Different Styles of Learning

Instead of being viewed as a disability, dyslexia can be seen as reflecting a certain type of learning style. Your child's learning style is the way in which she perceives, conceptualizes, organizes, and recalls information. All children have different areas of strength; good teachers learn to consider these factors in designing their lessons.

As you learn more about dyslexia and observe your child, you will also see that you can tie some the problems she has with a specific pattern of learning. There is no one learning style that all children with dyslexia share, but there are some common patterns that seem to be often associated with dyslexia.

Auditory, Visual, and Kinesthetic Learning

One way to think about learning is to look at it as a process that combines elements of listening (auditory), seeing (visual), and doing (kinesthetic).

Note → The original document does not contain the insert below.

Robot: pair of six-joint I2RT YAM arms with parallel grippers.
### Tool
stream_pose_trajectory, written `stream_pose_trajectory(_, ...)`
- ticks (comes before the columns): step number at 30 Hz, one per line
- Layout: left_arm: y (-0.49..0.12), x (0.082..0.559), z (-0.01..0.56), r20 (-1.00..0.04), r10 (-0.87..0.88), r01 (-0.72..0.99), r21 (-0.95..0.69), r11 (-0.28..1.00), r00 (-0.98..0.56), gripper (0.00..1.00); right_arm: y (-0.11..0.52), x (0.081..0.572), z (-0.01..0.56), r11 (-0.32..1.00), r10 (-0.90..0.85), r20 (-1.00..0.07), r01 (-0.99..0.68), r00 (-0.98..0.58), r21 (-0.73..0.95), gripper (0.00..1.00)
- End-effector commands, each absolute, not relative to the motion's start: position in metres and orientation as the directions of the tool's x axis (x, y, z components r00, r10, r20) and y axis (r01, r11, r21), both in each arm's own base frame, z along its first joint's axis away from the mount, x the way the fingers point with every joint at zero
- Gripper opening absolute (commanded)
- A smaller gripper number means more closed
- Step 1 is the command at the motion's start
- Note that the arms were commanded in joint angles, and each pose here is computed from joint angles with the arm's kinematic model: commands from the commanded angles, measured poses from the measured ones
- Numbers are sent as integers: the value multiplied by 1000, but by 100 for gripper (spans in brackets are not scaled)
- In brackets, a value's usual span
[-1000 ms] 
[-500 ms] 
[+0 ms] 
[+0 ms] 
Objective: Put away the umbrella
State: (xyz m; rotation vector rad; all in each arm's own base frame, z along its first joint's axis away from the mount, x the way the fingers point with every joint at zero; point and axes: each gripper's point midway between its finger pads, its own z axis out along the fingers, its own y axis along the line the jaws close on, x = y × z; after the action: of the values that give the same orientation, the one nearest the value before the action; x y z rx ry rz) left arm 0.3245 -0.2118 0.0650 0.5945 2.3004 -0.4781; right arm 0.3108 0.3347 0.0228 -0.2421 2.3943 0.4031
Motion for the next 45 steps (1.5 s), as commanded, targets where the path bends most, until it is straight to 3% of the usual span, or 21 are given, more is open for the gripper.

A child with an auditory learning style will learn best from listening to a lecture or explanation; the visual learner needs to see pictures, graphs, or films to learn; and the kinesthetic learner needs to use his hands or have active participation to learn.

Your child's dyslexia may cause conflicts with her dominant learning style. For example, a child with dyslexia often has a predominantly visual learning style. This works well when he is viewing a film or looking at a picture or diagram. However, it does not serve him when he is being taught to read. The visual learner tends to try to remember words by sight, rather than sounding them out, and can often remember information by recalling how it was set out on a page.

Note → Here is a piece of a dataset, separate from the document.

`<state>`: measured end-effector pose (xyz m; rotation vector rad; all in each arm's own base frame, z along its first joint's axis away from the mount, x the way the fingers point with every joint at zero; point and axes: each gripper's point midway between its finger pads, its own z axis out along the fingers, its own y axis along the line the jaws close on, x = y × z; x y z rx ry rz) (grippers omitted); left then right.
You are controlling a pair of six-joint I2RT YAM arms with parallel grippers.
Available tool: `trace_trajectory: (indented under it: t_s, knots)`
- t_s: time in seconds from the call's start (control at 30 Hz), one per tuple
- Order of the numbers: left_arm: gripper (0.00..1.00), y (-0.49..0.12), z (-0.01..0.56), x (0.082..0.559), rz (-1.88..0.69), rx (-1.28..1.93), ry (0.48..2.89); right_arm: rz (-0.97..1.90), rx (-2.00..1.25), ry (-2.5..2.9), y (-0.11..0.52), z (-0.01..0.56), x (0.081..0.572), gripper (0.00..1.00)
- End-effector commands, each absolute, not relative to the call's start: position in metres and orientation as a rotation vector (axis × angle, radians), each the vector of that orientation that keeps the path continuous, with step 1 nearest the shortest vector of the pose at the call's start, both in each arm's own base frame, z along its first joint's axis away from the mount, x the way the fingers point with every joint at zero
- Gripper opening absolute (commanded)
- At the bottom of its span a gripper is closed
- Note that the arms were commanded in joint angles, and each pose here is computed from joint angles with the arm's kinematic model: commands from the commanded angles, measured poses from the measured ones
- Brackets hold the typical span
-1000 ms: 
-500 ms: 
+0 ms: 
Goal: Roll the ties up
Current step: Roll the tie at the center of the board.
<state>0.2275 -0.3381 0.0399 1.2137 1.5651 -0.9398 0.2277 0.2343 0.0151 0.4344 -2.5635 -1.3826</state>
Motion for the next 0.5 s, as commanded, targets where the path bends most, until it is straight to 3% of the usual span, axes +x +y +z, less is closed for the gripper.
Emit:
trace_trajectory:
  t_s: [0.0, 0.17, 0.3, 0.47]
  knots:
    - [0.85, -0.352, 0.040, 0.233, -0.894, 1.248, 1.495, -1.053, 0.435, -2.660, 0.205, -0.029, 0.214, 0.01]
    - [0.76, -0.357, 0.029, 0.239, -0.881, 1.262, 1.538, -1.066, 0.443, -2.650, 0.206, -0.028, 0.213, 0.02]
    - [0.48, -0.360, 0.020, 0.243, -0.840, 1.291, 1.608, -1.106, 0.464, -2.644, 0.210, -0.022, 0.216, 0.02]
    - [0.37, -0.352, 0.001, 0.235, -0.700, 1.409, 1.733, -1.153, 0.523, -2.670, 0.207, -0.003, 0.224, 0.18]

However, your child's dyslexia will stand in the way of his reading ability. You may be told that your strongly visual child has a poor “visual memory” when in fact his memory for real world objects that he sees is quite remarkable: It is only the memory for letters and words that is impaired.

ESSENTIAL

Your child with dyslexia will learn best with a multisensory approach that simultaneously combines auditory, visual, and tactile learning strategies to teach new facts and concepts. Methods that involve seeing, saying, listening, and doing will help your child learn faster and enhance his ability to retain new information.

In a school setting, lessons are often geared primarily to students with an auditory learning style. The teacher relies mostly on talking to convey information: She lectures, explains, answers questions. If your child is a visual or kinesthetic learner, she will miss a lot of information; she will simply not be able to learn without strategies that reach her strongest learning modes.

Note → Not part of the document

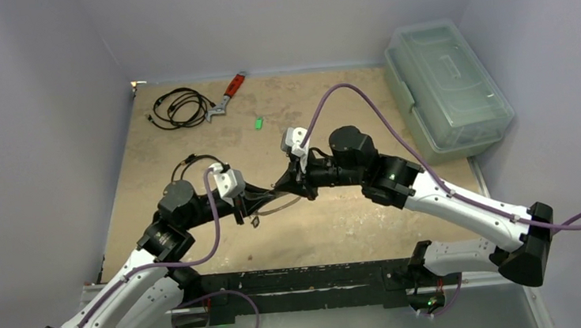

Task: Put the keys on the keyring

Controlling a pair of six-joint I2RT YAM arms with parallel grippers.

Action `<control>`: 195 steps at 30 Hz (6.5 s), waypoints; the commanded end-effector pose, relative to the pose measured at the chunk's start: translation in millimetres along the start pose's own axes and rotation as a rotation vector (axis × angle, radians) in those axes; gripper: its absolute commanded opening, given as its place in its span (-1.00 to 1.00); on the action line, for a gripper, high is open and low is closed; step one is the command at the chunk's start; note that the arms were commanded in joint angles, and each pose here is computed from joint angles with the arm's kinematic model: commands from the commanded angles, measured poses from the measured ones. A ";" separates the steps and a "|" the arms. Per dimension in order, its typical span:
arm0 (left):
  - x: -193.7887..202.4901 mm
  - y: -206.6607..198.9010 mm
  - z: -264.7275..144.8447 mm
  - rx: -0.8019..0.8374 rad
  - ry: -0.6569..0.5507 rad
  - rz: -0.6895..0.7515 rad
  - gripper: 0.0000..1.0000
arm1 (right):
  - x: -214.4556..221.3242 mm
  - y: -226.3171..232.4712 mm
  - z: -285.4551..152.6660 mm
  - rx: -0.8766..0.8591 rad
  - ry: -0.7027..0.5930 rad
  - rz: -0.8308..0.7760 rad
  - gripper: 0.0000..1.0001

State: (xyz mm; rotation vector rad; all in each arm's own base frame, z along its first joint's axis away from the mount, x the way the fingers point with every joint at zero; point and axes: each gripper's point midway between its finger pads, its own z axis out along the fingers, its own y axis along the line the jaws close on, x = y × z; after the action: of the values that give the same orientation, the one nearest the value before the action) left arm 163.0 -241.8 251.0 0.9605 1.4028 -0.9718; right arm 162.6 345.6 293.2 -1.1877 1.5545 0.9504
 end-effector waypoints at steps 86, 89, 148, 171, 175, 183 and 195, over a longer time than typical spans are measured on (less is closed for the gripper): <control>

On the other hand, if your child has dyslexia but is an auditory learner, her strengths may mask her dyslexia. She may do well in school, relying on her superior listening skills to keep up in class, and learning what is in books by listening to others read aloud. Her dyslexia may go undetected until the later grades, when she will be expected to learn more from independent reading.

Left-Brained vs. Right-Brained

Some people break down two main styles of learning as being left-brained or right-brained. Researchers know that many functions related to language use and reading are typically localized in the left hemisphere of the brain. The right hemisphere is associated more with intuitive thought and creativity. Of course, the two sides of the brain are designed to work together, and most people develop the ability to use both sides, depending on the task or activity they are engaged in.

Psychologist Linda Silverman, who has worked extensively with gifted children, describes these two styles of learning as being auditory-sequential and visual-spatial. The auditory-sequential learner thinks primarily in words, learns step-by-step, attends well to detail, learns phonics easily, and excels at rote memory. The visual-spatial learner thinks primarily with images, learns concepts all at once, sees the big picture, learns best by seeing relationships, and learns complex concepts easily but struggles with easy skills.

One possible explanation for dyslexia is that some children who are right-brained learners find it much easier to think about new information and solve problems using their visual-spatial strategies. Over time, they reinforce their own tendencies toward relying on imagery and intuitive thought processes, and fail to develop strong brain pathways for thinking with the sounds of language. Thus, when it comes time for these children to learn to read, their brains simply aren't ready.

Multiple Intelligences

Dr. Howard Gardner has proposed that there are eight different modalities of intelligence; your child will be stronger in some of these areas than others. The different intelligences are:

  • Linguistic intelligence (“word smart”)

  • Logical-mathematical intelligence (“number/reasoning smart”)

  • Spatial intelligence (“picture smart”)

  • Bodily-kinesthetic intelligence (“body smart”)

  • Musical intelligence (“music smart”)

  • Interpersonal intelligence (“people smart”)

  • Intrapersonal intelligence (“self smart”)

  • Naturalist intelligence (“nature smart”)

In schools, most instruction and testing is geared to the first two intelligences — linguistic and logical-mathematical. If your child has dyslexia, he is probably weak in those areas and could struggle in school and do poorly on standardized testing. On the other hand, dyslexia does not impair the other six types of intelligence in any way. Your child is probably strong in one or more of those areas, and these inherent strengths can help him succeed in many activities in childhood, and go on to have a successful and rewarding career.